Stored data entries:
◆ ◆ ◆ ◆

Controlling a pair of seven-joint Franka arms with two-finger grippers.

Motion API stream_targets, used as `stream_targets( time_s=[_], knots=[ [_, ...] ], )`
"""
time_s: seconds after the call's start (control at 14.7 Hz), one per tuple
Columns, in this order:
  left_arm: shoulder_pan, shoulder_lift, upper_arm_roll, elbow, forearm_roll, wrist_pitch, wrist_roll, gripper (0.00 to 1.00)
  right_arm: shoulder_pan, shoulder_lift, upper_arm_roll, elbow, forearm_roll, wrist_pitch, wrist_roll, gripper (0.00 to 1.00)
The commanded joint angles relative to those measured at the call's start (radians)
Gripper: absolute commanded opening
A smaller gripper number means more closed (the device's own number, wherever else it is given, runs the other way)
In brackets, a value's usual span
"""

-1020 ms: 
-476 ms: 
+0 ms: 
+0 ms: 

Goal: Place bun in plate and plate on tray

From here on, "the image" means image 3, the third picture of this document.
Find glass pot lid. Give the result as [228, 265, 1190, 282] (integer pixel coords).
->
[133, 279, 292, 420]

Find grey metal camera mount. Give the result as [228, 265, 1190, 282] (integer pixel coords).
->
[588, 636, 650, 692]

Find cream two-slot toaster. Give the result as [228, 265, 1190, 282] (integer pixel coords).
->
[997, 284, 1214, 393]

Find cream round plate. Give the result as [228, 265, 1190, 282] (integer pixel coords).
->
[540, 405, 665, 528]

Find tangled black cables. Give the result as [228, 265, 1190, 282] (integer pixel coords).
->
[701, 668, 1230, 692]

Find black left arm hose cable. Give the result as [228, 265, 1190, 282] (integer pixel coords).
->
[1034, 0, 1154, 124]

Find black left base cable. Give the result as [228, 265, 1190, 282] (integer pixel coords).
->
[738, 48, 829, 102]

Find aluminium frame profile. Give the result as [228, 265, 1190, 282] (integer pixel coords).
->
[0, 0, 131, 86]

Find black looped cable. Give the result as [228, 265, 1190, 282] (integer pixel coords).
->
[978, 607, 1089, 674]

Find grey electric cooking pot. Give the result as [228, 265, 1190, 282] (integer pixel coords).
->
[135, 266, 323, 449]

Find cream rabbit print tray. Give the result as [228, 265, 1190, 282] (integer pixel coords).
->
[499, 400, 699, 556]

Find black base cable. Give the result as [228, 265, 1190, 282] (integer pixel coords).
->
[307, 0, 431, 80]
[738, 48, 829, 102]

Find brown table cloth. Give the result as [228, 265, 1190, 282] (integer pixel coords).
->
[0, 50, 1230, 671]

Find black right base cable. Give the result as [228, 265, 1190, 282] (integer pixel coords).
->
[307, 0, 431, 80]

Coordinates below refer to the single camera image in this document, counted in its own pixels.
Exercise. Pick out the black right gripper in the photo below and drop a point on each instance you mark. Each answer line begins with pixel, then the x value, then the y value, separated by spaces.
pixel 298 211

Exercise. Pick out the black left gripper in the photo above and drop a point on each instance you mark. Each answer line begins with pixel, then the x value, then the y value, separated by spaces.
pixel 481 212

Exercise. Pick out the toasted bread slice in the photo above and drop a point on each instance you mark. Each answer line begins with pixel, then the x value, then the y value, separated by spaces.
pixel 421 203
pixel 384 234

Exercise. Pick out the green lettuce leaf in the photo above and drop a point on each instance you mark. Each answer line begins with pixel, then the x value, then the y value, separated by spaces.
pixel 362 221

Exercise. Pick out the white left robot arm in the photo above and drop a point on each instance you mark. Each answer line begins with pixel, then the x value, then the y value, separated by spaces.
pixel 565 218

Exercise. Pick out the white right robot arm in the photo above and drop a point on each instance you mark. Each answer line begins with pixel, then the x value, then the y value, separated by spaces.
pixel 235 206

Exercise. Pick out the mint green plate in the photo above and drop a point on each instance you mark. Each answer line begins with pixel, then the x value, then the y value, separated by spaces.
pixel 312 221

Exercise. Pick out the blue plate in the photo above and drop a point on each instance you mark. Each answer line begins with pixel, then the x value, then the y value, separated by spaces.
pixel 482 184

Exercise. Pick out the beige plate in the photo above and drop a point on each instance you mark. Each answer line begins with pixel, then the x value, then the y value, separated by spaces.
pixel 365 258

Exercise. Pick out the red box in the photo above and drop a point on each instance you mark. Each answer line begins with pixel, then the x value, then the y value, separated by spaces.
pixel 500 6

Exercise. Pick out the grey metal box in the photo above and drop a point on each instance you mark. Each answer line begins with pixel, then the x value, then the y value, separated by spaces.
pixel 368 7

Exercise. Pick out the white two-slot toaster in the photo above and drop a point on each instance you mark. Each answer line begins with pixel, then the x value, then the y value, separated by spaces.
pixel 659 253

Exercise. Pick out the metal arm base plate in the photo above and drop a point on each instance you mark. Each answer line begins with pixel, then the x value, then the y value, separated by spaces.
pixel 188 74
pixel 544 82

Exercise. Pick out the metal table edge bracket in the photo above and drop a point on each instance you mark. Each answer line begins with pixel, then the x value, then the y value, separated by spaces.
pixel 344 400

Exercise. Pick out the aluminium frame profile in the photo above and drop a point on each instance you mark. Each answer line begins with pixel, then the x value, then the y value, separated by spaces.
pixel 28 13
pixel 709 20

◆ ◆ ◆ ◆

#### The task:
Check each line of the entries for "image" and copy those that have it.

#### Answer to this exercise:
From here on, "the image" means image 3, the third picture of this document.
Coordinates below refer to the single camera image in this document, counted in its own pixels.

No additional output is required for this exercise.